Despite the different topics involved, the fundamental mistakes are similar. The Times runs afoul when it shapes stories to make the truth appear what reporters and editors want it to be. When facts don’t fit, they are ignored or massaged.
Baquet’s description of what went wrong in the “Caliphate” podcast could apply to the other cases as well.
“We fell in love with the fact that we had gotten a member of ISIS who would describe his life in the caliphate and would describe his crimes,” he told NPR. “I think we were so in love with it that when we saw evidence that maybe he was a fabulist, when we saw evidence that he was making some of it up, we didn’t listen hard enough.”
“Love” may sound like an odd word in the context, but journalists with zeal for a story often act like people madly in love. Blind to flaws and drawbacks obvious to others, they race ahead convinced of their own righteousness.
Putting the brakes on zealousness is why rigorous standards were created at the Times more than a century ago. Rules demanding fairness, accuracy and impartiality aimed to keep stories straight and win public trust.
Baquet eliminated those standards in 2016 when he gave reporters free rein to trash Trump in virtually every story.
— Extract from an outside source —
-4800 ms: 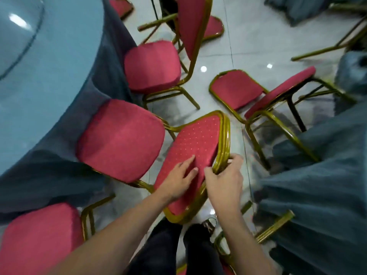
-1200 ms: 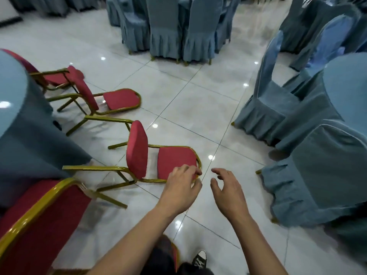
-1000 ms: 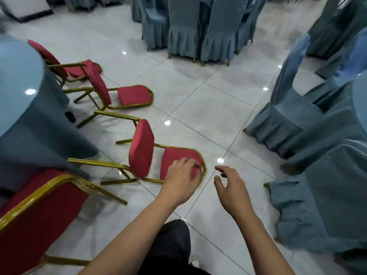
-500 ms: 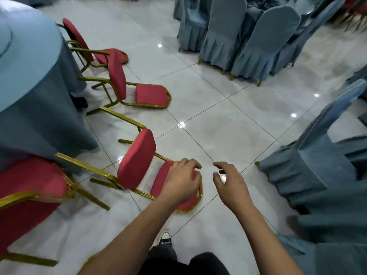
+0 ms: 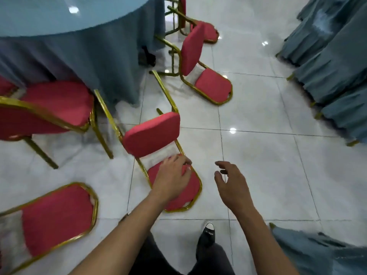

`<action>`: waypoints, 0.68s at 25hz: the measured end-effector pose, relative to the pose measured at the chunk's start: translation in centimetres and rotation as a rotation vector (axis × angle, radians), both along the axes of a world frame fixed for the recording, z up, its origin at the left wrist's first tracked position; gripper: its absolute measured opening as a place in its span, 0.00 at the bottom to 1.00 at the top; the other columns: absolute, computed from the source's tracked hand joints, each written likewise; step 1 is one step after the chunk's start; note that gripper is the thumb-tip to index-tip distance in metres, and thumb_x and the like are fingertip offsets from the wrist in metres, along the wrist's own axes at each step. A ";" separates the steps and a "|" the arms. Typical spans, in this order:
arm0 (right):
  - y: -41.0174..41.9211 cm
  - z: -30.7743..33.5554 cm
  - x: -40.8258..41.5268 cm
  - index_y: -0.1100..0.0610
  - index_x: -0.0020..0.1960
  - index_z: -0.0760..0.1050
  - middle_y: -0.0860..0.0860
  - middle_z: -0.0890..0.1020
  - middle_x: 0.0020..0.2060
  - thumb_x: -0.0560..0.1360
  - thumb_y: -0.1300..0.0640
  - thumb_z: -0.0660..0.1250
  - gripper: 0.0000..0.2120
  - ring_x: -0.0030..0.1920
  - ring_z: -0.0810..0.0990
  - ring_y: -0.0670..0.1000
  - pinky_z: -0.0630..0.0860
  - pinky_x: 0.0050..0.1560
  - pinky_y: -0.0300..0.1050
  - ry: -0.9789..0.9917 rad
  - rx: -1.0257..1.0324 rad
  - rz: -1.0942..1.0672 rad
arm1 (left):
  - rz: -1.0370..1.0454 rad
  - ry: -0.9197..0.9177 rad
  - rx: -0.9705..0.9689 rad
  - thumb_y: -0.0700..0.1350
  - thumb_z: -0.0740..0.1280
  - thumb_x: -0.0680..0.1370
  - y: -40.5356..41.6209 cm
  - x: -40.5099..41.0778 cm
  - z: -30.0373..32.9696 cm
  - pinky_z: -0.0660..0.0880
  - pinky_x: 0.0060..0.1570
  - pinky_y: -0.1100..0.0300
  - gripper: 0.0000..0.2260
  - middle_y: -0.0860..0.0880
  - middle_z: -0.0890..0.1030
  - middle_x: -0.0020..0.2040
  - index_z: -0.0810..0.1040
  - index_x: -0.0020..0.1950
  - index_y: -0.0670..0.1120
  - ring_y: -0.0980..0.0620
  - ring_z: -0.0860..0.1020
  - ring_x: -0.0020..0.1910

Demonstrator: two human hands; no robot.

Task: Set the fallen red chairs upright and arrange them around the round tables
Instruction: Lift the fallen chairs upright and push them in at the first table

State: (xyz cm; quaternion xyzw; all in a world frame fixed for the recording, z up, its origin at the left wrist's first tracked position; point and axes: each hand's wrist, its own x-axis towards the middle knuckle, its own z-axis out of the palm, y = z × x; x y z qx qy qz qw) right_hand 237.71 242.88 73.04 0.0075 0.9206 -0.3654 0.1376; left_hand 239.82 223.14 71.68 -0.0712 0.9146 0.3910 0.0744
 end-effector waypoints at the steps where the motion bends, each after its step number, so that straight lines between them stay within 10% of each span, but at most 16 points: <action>1: 1.4 -1.2 -0.9 0.46 0.65 0.74 0.42 0.76 0.58 0.81 0.54 0.63 0.13 0.58 0.77 0.43 0.69 0.53 0.40 -0.026 -0.001 0.058 | 0.087 -0.032 0.012 0.48 0.62 0.79 1.3 0.9 -0.9 0.71 0.61 0.47 0.09 0.53 0.79 0.55 0.78 0.58 0.52 0.48 0.74 0.57; 8: 6.4 -15.7 -3.1 0.46 0.65 0.74 0.45 0.78 0.58 0.81 0.55 0.63 0.13 0.57 0.78 0.45 0.72 0.56 0.43 -0.227 0.016 0.242 | 0.468 -0.229 0.062 0.46 0.63 0.80 6.9 7.1 -12.6 0.69 0.62 0.56 0.11 0.56 0.75 0.59 0.75 0.62 0.54 0.54 0.71 0.61; 17: 6.7 -50.1 -6.6 0.49 0.69 0.71 0.49 0.76 0.59 0.80 0.57 0.65 0.18 0.55 0.78 0.48 0.74 0.56 0.45 -0.344 0.105 0.246 | 0.628 -0.461 0.111 0.43 0.63 0.80 7.2 7.9 -45.4 0.68 0.61 0.59 0.19 0.52 0.72 0.66 0.69 0.72 0.53 0.51 0.71 0.65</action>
Although the daily dose of Trump hate brought increased revenues, the more enduring result is a collapse of public trust in the Times.
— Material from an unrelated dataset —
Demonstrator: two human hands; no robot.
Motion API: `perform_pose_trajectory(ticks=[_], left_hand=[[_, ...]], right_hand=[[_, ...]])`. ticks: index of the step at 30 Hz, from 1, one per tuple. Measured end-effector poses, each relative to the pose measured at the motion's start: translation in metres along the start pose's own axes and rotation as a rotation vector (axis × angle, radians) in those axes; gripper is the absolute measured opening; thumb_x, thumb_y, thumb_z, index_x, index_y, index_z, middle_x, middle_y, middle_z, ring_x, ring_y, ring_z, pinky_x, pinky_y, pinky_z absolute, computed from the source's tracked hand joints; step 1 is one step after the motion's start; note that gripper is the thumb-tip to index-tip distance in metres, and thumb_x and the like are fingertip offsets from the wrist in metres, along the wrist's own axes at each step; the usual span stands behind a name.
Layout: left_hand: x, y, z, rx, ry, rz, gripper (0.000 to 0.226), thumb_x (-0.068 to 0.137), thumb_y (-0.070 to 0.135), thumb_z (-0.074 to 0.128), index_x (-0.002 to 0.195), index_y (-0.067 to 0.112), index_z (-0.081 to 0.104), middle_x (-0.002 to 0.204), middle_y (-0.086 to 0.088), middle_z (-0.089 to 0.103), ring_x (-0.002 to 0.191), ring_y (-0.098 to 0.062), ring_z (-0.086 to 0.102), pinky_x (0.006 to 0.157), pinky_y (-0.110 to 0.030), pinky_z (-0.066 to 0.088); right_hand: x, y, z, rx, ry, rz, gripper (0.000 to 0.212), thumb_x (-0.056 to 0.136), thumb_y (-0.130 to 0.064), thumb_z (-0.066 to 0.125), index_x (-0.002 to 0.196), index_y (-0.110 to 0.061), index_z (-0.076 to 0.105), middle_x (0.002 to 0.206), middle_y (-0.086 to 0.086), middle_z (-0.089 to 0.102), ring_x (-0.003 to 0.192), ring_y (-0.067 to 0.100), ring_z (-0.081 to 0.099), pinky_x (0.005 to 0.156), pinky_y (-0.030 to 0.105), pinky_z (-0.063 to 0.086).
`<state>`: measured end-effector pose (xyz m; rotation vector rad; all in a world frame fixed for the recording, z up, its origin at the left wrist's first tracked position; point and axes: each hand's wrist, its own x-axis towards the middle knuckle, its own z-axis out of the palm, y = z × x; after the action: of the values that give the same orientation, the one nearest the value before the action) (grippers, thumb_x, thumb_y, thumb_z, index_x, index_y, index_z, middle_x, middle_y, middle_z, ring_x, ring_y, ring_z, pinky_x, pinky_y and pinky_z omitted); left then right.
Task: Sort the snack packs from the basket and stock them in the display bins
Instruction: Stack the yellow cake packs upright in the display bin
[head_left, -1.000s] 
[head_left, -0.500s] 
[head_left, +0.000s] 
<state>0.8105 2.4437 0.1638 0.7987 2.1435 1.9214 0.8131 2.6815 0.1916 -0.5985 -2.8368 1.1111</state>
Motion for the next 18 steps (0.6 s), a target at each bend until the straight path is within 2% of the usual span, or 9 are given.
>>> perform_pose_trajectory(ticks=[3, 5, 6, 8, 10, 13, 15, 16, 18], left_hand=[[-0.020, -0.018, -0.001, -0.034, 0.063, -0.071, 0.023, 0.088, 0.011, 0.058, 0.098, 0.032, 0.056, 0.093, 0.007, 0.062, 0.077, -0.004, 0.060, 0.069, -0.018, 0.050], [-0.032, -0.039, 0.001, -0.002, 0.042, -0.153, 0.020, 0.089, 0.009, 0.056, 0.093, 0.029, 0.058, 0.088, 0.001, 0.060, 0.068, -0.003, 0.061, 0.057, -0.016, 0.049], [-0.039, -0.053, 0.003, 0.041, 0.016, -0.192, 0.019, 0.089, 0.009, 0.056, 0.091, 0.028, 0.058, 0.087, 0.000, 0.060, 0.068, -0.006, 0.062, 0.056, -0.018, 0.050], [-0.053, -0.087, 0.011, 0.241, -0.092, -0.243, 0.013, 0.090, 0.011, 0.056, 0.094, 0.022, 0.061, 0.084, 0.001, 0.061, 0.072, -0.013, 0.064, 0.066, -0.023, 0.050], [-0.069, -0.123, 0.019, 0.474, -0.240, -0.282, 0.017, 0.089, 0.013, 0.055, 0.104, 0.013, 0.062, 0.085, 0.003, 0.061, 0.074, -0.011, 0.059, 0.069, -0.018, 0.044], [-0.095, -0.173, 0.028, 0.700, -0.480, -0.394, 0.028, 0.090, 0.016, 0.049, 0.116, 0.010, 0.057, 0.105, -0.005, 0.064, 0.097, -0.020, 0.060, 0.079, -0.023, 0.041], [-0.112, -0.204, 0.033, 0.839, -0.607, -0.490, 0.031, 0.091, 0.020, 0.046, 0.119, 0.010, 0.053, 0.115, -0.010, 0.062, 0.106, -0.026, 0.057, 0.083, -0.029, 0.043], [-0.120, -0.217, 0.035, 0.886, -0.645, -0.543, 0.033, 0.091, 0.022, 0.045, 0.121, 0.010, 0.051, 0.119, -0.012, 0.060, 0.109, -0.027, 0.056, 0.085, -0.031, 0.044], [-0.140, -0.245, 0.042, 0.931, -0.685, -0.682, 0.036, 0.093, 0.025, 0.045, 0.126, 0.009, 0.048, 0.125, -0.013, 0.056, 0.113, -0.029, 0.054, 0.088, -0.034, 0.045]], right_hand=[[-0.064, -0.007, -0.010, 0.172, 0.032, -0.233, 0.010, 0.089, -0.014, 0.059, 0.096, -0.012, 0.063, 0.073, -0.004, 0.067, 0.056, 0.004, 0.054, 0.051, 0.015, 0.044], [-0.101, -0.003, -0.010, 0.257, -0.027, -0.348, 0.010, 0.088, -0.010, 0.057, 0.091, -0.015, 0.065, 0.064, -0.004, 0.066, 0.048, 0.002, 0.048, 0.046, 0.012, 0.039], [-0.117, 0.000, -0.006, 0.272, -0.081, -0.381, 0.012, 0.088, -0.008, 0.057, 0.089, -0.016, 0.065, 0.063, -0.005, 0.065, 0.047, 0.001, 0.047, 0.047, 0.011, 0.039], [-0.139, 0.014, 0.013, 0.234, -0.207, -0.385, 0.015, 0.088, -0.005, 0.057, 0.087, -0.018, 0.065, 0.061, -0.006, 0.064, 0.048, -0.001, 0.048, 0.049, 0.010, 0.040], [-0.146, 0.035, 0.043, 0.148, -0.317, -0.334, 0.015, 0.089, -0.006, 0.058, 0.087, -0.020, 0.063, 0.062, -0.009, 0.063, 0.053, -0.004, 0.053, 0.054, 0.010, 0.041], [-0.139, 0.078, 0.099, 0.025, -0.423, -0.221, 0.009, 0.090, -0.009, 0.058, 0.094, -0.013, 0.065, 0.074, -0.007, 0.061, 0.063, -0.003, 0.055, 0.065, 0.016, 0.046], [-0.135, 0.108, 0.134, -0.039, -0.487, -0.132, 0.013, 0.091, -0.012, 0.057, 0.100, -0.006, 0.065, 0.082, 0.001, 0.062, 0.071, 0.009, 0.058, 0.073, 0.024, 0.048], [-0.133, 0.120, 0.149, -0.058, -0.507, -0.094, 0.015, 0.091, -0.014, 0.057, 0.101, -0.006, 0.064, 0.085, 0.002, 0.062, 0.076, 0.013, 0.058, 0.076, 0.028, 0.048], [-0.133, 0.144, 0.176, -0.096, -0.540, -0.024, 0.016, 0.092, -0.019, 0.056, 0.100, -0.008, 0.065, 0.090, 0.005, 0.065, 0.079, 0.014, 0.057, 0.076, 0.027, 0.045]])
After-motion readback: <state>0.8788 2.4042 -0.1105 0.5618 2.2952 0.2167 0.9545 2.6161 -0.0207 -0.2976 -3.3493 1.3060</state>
Not coincidentally, the number and scope of major screwups has also ballooned. That’s what happens when you stop being a newspaper and become an activist chasing social and political agendas.
You’re starvin’ us, Gov. Cuomo!
Reader John Verras, describing himself as a restaurant worker who hasn’t worked in nine months, is near his wits’ end. He writes: “We are being discarded as if our services are no longer needed.
“Gov. Cuomo is so caught up in himself and the damage he created during the early days that he’s willing to throw anything at the situation, even our industry, to try to show he cares.
“So now I will be forced to use primitive instincts to survive because the city I was happy to serve all my life says ‘Closed Indefinitely’ to me and my family.”
Headline: Illegal winery found in Alabama sewage plant.
Does the aroma improve with age?
It’s not accurate to call Mayor de Blasio’s new admissions policy for middle schools an experiment because we already know the results. Most schools will get worse and many families will flee.
The plan is to eliminate merit — attendance, grades, test scores, behavior — in favor of a lottery.
Then again, maybe we should pick the next mayor the same way. Almost any New Yorker selected in a random drawing would be an improvement over de Blasio.